14. D’une part, il ressort de la motivation même de l’arrêté contesté que pour fixer la durée de l’interdiction de retour sur le territoire français le préfet de l’Hérault a bien pris en considération la durée de présence de M. B sur le territoire français, la nature et l’ancienneté de ses liens en France, ainsi que la double circonstance qu’il n’a pas fait l’objet d’une précédente mesure d’éloignement et que son comportement ne constitue pas une menace pour l’ordre public. D’autre part, il ressort des pièces du dossier, et tel qu’exposé au point 5 de la présente ordonnance, qu’il n’établit pas disposer de liens personnels et familiaux en France, qu’il ne justifie pas de la durée alléguée de sa présence sur le territoire français. Dans ces conditions, alors même que son comportement ne constitue pas une menace pour l’ordre public et qu’il n’a pas fait l’objet d’une précédente mesure d’éloignement, M. B, qui ne justifie pas de circonstances humanitaires, n’est pas fondé à soutenir que la décision du préfet de l’Hérault est entachée d’une erreur d’appréciation et qu’elle est disproportionnée.
15. Il résulte de tout ce qui précède que la requête de M. B est manifestement dépourvue de fondement et doit être rejetée en application du dernier alinéa de l’article R. 222-1 du code de justice administrative. Par voie de conséquence, il y a lieu de rejeter également ses conclusions présentées aux fins d’injonction ainsi que celles présentées au titre des dispositions de l’article L. 761-1 du code de justice administrative et du deuxième alinéa de l’article 37 de la loi du 10 juillet 1991.
O R D O N N E :
Article 1er : La requête de M. B est rejetée.

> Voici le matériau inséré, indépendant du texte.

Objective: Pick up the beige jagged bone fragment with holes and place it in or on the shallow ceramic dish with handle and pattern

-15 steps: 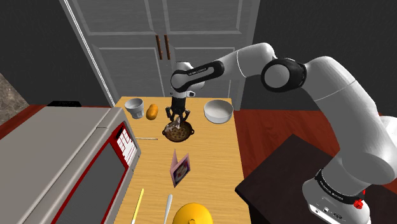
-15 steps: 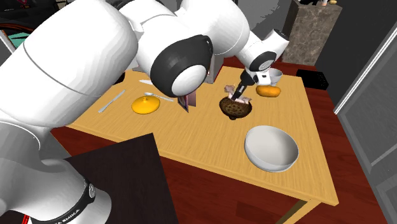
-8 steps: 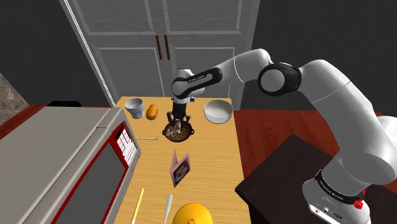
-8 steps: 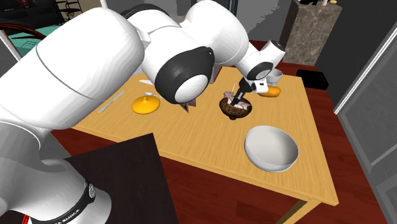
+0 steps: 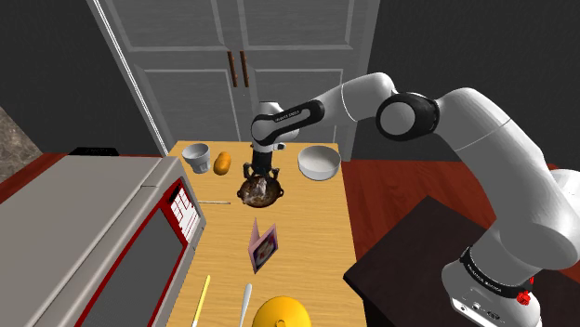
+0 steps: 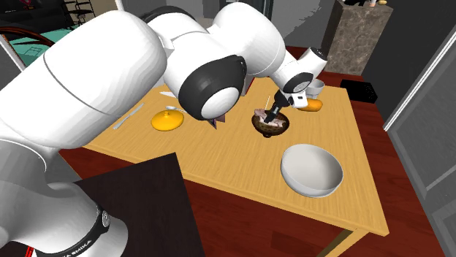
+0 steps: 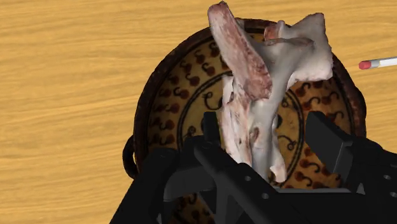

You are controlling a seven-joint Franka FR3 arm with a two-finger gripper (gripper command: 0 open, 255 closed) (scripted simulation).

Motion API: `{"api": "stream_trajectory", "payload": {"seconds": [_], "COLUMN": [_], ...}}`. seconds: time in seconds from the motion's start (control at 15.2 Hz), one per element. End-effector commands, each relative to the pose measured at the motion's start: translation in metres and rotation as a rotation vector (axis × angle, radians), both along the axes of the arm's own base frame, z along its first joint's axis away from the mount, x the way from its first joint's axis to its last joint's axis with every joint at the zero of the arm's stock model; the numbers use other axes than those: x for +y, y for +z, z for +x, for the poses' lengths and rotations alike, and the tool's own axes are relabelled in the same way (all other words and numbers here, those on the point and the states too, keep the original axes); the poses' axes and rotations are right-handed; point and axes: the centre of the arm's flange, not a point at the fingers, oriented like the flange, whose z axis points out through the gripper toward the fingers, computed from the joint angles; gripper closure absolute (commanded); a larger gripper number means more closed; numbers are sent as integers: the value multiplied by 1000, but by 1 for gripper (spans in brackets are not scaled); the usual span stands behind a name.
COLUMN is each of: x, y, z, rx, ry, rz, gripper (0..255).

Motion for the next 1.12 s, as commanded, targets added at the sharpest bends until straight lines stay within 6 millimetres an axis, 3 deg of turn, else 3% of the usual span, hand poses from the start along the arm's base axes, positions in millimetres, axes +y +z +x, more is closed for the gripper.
{"api": "stream_trajectory", "payload": {"seconds": [0.0, 0.26, 0.53, 1.06], "x": [0, 0, -17, -17], "y": [0, 0, 46, 46], "z": [0, 0, 9, 9], "rx": [0, 0, 0, 0], "ry": [0, 0, 0, 0], "rz": [0, 0, 0, 0], "gripper": [0, 0, 0, 0]}}
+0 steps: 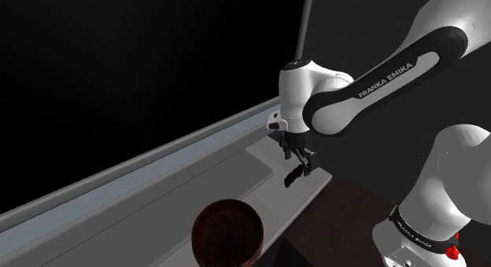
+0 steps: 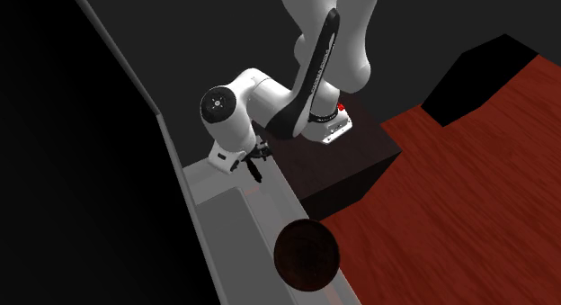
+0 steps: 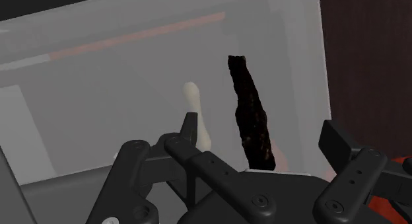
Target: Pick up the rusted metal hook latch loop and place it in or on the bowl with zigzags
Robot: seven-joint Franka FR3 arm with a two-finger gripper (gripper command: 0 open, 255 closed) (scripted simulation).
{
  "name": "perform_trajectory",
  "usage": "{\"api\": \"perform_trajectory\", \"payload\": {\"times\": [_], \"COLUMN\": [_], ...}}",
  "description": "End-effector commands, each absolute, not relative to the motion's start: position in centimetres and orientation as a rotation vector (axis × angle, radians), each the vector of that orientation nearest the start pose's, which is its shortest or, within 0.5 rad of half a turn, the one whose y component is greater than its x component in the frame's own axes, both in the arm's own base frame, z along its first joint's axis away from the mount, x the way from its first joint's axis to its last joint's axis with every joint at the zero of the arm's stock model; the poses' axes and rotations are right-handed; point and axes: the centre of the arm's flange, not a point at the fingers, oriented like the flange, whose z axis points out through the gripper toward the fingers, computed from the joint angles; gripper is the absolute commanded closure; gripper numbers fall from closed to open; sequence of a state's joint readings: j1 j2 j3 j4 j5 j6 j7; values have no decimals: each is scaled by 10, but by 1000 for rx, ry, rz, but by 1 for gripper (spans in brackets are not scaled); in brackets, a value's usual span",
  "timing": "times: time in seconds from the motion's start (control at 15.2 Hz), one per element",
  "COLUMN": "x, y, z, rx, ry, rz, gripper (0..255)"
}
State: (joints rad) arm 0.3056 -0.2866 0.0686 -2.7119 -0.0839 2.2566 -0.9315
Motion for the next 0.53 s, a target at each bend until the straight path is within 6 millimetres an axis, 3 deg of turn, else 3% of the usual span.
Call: {"api": "perform_trajectory", "payload": {"times": [0.0, 0.33, 0.46], "x": [348, 344, 344], "y": [134, 130, 130], "z": [293, 264, 264], "rx": [-2436, -2436, -2436], "ry": [-2011, -2011, -2011], "rz": [290, 290, 290], "gripper": [0, 0, 0]}}
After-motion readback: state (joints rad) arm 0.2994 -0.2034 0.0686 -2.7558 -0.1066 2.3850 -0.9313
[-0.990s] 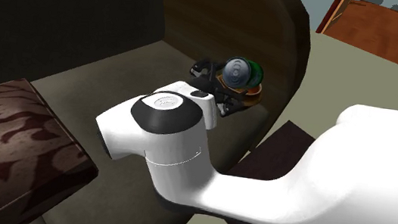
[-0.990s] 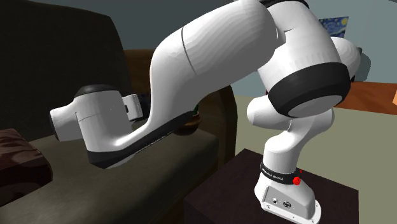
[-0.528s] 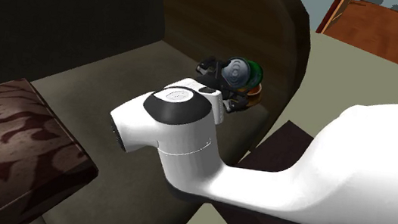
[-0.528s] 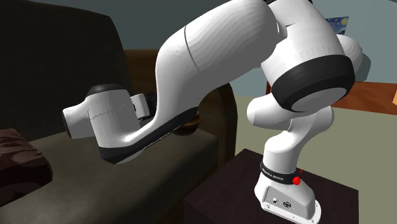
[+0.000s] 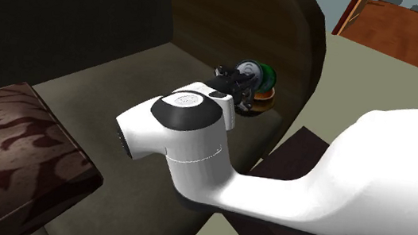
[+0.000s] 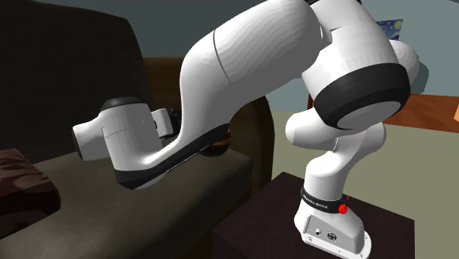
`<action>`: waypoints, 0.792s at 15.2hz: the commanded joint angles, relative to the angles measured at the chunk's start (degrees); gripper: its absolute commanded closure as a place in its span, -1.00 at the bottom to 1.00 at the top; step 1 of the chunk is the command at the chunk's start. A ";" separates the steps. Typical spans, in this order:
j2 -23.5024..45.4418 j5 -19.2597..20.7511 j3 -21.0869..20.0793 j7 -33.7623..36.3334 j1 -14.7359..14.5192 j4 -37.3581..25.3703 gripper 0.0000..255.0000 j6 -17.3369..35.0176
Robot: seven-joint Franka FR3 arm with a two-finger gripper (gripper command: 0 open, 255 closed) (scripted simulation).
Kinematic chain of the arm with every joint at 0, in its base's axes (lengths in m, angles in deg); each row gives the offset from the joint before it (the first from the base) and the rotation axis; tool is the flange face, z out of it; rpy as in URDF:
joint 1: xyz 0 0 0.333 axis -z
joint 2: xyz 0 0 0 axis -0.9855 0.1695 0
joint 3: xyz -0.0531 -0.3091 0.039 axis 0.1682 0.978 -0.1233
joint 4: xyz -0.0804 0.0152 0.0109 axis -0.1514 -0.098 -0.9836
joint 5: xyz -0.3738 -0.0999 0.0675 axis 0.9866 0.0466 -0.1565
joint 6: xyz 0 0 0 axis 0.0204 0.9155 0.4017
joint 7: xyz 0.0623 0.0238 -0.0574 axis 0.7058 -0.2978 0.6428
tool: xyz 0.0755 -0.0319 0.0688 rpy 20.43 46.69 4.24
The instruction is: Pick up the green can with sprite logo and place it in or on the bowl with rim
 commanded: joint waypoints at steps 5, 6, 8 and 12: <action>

Article 2 : La présente ordonnance sera notifiée à M. A B et au ministre de l’intérieur.
Copie en sera adressée au préfet de l’Hérault.
Fait à Toulouse, le 26 mars 2025.
Le président de la 1ère chambre,
Signé
Éric Rey-Bèthbéder
La République mande et ordonne au ministre de l’intérieur, en ce qui le concerne, ou à tous commissaires de justice à ce requis, en ce qui concerne les voies de droit commun contre les parties privées, de pourvoir à l’exécution de la présente ordonnance.